:: TASK REQUIREMENTS ::
The expected output is the full set of entries, retyped verbatim, pictures excluded.

..........

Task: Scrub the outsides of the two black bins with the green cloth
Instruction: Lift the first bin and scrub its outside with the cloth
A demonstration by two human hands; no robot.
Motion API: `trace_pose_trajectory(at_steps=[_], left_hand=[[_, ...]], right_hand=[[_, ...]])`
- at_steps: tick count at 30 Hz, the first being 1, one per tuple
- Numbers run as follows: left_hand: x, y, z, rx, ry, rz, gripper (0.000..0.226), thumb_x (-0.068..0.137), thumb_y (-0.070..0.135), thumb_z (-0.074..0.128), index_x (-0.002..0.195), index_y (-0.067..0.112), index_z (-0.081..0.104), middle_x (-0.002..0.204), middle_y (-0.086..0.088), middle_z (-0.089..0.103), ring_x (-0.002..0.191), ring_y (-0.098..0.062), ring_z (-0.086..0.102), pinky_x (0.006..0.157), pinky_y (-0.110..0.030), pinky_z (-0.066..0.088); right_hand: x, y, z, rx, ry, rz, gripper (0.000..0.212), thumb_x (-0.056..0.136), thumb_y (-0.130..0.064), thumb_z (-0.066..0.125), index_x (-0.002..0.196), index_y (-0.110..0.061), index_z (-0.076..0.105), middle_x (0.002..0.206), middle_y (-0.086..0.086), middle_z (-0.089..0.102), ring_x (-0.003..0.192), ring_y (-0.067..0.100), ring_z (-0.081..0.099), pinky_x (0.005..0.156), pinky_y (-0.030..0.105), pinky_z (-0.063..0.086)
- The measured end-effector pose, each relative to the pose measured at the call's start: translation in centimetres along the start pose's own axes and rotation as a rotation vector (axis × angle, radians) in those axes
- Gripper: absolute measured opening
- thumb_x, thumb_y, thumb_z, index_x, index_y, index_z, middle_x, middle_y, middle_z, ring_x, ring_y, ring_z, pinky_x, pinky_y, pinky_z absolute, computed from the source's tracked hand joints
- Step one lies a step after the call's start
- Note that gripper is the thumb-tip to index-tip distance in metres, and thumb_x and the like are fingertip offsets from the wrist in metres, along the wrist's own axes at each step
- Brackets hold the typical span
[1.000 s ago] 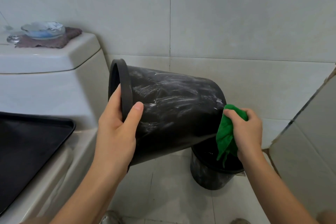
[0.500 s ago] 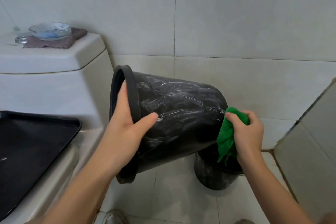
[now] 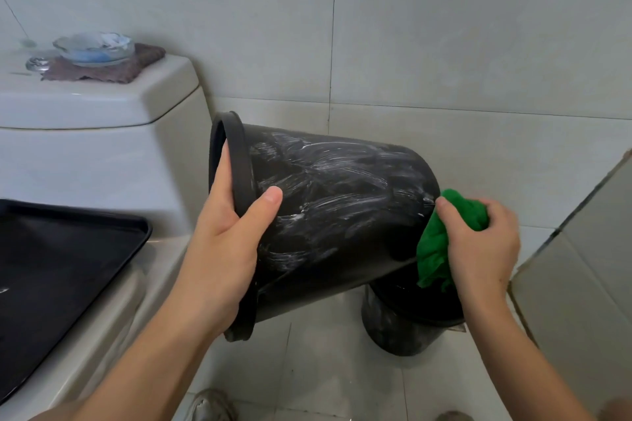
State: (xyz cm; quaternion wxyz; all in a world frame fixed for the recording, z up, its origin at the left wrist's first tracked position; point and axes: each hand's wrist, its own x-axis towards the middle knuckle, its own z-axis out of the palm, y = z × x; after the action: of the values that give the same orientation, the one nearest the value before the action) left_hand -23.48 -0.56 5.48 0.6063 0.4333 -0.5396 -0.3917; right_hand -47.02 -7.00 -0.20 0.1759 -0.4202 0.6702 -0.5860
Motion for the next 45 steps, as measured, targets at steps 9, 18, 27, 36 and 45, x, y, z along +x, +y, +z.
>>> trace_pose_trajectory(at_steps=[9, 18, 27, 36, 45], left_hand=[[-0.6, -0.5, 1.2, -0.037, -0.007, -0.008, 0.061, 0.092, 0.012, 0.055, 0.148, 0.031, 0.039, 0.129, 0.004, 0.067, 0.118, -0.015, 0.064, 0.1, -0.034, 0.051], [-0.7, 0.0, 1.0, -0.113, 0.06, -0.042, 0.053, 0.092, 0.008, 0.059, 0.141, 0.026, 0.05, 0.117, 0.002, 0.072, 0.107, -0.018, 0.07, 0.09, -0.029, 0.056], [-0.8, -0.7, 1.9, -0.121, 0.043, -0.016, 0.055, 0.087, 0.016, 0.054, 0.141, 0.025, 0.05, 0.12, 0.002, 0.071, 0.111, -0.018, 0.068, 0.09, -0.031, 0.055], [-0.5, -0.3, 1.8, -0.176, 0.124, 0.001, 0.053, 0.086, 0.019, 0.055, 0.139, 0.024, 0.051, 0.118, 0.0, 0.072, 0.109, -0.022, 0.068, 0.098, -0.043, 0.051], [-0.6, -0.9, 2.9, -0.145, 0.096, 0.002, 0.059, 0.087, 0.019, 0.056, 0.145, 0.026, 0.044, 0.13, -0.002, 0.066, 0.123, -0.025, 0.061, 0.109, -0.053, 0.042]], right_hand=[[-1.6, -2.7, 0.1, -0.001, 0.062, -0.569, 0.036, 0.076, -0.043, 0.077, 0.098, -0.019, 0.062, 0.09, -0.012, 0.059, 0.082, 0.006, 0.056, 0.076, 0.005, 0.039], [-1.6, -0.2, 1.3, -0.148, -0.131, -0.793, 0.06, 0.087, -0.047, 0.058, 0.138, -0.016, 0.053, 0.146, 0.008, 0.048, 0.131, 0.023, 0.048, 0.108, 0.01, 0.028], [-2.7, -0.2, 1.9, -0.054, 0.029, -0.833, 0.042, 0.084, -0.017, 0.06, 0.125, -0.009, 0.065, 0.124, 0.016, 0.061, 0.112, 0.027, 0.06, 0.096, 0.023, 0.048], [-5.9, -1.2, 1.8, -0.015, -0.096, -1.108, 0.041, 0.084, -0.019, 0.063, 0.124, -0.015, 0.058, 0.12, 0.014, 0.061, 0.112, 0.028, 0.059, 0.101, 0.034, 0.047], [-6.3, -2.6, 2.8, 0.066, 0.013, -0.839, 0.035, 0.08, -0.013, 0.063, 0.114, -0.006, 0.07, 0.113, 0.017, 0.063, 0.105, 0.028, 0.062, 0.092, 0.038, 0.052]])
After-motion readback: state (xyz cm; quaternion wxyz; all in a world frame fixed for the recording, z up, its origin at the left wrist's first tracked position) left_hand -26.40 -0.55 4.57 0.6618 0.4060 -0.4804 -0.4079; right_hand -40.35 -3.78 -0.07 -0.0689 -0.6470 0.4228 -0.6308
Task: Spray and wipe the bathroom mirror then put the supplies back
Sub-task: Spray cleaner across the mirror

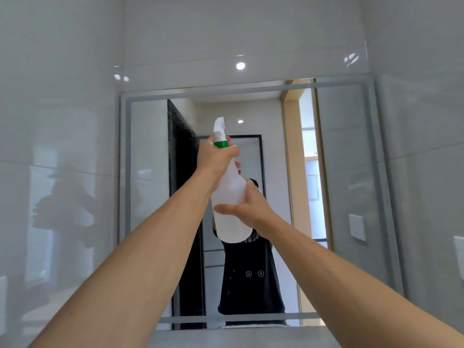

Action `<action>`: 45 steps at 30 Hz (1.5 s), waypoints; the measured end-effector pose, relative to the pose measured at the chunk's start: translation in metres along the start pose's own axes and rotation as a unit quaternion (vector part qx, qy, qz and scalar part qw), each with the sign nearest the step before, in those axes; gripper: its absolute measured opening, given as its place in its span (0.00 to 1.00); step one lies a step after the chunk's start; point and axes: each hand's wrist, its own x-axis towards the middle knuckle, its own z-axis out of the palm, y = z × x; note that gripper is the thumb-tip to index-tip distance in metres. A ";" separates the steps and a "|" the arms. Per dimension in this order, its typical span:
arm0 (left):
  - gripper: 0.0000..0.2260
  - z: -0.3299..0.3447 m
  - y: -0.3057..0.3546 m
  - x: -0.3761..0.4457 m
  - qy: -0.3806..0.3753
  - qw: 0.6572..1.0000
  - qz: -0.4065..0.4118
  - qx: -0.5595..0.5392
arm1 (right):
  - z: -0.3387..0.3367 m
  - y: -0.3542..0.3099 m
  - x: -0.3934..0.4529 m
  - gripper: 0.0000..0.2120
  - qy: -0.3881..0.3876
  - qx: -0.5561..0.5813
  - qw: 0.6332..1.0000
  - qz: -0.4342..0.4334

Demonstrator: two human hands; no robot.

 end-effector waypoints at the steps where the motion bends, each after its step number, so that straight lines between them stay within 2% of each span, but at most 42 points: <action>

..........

:: WORKED SOLUTION ::
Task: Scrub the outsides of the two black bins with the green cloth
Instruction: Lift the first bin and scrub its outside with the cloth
A demonstration by two human hands; no robot.
Motion API: `trace_pose_trajectory(at_steps=[_], left_hand=[[_, ...]], right_hand=[[_, ...]])`
- at_steps: tick count at 30 Hz, the first being 1, one per tuple
- Numbers run as follows: left_hand: x, y, z, rx, ry, rz, gripper (0.000..0.226), thumb_x (-0.068..0.137), thumb_y (-0.070..0.135), thumb_z (-0.074..0.128), index_x (-0.002..0.195), index_y (-0.067..0.112), index_z (-0.081..0.104), middle_x (-0.002..0.204), middle_y (-0.086..0.088), middle_z (-0.089..0.103), ring_x (-0.002..0.191), ring_y (-0.098..0.062), ring_z (-0.086..0.102), pinky_x (0.006..0.157), pinky_y (-0.110..0.030), pinky_z (-0.066..0.088); right_hand: x, y, z, rx, ry, rz, gripper (0.000..0.212), thumb_x (-0.056..0.136), thumb_y (-0.130..0.064), thumb_z (-0.066..0.125), index_x (-0.002..0.196), index_y (-0.110..0.061), index_z (-0.076..0.105), middle_x (0.002..0.206), middle_y (-0.086..0.086), middle_z (-0.089..0.102), ring_x (-0.003..0.192), ring_y (-0.067..0.100), ring_z (-0.081..0.099), pinky_x (0.005..0.156), pinky_y (-0.030..0.105), pinky_z (-0.063..0.086)
- The measured end-effector pose, each relative to the pose measured at the call's start: translation in centimetres along the start pose's own axes and rotation as a rotation vector (axis × angle, radians) in those axes
- Gripper: absolute measured opening
- thumb_x, thumb_y, thumb_z, index_x, index_y, index_z, middle_x, middle_y, middle_z, ring_x, ring_y, ring_z, pinky_x, pinky_y, pinky_z absolute, computed from the source's tracked hand joints
- Step one lies a step after the call's start
- Note that gripper is the thumb-tip to index-tip distance in metres, and thumb_x and the like are fingertip offsets from the wrist in metres, along the wrist's own axes at each step
- Brackets hold the typical span
[1.000 s ago] 
[0.500 s ago] 
[now] 
State: (xyz cm; quaternion wxyz; all in a world frame fixed for the recording, z up, its origin at the left wrist's first tracked position; point and axes: each hand's wrist, its own x-axis towards the middle knuckle, its own z-axis out of the palm, y = z × x; after the action: of the values that give the same orientation, the one nearest the value before the action) left_hand -23.48 -0.56 5.48 0.6063 0.4333 -0.5396 -0.3917; right_hand -47.02 -7.00 -0.20 0.1759 -0.4202 0.6702 -0.5860
Motion for the next 45 steps, as measured, targets at steps 9, 18, 27, 36 and 45, x, y, z along +x, +y, +z.
>>> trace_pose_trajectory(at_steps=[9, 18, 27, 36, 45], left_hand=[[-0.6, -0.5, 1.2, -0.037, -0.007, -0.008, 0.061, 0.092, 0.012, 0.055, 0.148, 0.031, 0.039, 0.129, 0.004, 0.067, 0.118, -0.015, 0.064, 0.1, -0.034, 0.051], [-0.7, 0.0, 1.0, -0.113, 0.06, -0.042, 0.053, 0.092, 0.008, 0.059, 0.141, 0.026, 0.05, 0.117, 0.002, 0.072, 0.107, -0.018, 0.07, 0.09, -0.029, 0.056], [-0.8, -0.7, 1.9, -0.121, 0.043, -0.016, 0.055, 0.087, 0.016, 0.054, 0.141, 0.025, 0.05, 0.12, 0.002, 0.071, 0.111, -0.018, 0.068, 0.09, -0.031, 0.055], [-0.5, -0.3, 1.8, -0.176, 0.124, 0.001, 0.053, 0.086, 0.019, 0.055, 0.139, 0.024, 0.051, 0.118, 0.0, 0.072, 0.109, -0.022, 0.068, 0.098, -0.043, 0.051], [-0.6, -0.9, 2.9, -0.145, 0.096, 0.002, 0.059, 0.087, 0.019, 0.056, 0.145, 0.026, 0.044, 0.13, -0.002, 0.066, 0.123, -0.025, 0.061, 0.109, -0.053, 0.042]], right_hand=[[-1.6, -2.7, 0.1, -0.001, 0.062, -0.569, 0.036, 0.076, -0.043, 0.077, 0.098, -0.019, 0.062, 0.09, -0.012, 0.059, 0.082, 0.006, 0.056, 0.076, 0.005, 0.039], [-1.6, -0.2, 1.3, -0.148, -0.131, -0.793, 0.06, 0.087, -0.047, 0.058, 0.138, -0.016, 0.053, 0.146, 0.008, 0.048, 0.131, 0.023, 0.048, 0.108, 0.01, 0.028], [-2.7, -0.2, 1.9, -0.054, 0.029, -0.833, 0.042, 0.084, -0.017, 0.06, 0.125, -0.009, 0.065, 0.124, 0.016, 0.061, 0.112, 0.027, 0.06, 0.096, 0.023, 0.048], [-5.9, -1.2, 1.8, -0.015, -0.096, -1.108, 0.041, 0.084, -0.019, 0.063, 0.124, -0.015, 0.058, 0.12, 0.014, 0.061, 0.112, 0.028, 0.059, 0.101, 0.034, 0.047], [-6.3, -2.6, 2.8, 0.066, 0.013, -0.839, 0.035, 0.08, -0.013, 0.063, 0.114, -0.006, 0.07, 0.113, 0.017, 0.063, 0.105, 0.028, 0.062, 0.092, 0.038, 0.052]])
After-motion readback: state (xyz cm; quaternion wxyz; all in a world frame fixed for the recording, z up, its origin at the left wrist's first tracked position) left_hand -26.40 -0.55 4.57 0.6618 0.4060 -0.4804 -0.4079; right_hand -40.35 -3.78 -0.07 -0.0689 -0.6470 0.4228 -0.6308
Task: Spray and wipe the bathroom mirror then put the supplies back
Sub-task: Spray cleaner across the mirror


Action `<action>`: 45 steps at 30 Hz (1.5 s), waypoints; the measured end-effector pose, relative to the pose measured at the chunk's start: translation in metres along the start pose's own axes and rotation as a unit quaternion (vector part qx, qy, qz and scalar part qw), each with the sign nearest the step before, in those axes; gripper: its absolute measured opening, given as its place in its span (0.00 to 1.00); step one lies a step after the chunk's start; point and axes: each hand's wrist, its own x-axis towards the middle knuckle, its own z-axis out of the palm, y = z × x; note that gripper is the thumb-tip to index-tip distance in metres. A ";" separates the steps and a "|" the arms. Per dimension in this order, its typical span:
arm0 (left):
  - gripper: 0.0000..0.2260
  - z: -0.3299..0.3447 m
  - y: -0.3057..0.3546 m
  - x: -0.3761..0.4457 m
  - qy: -0.3806..0.3753
  - qw: 0.6572..1.0000
  - qz: -0.4065..0.4118
  - qx: -0.5595..0.5392
arm1 (right):
  - z: -0.3387..0.3367 m
  - y: -0.3542..0.3099 m
  - x: -0.3934..0.4529 m
  - gripper: 0.0000..0.2120
  - qy: -0.3881..0.3876
  - qx: -0.5561..0.5813
  - qw: 0.6332..1.0000
  - qz: -0.4342..0.4334

Demonstrator: two human hands; no robot.

 end-effector waypoints at the steps where the motion bends, each after its step number, so that straight lines between them stay within 2% of each span, but at most 42 points: <action>

This is the complete answer.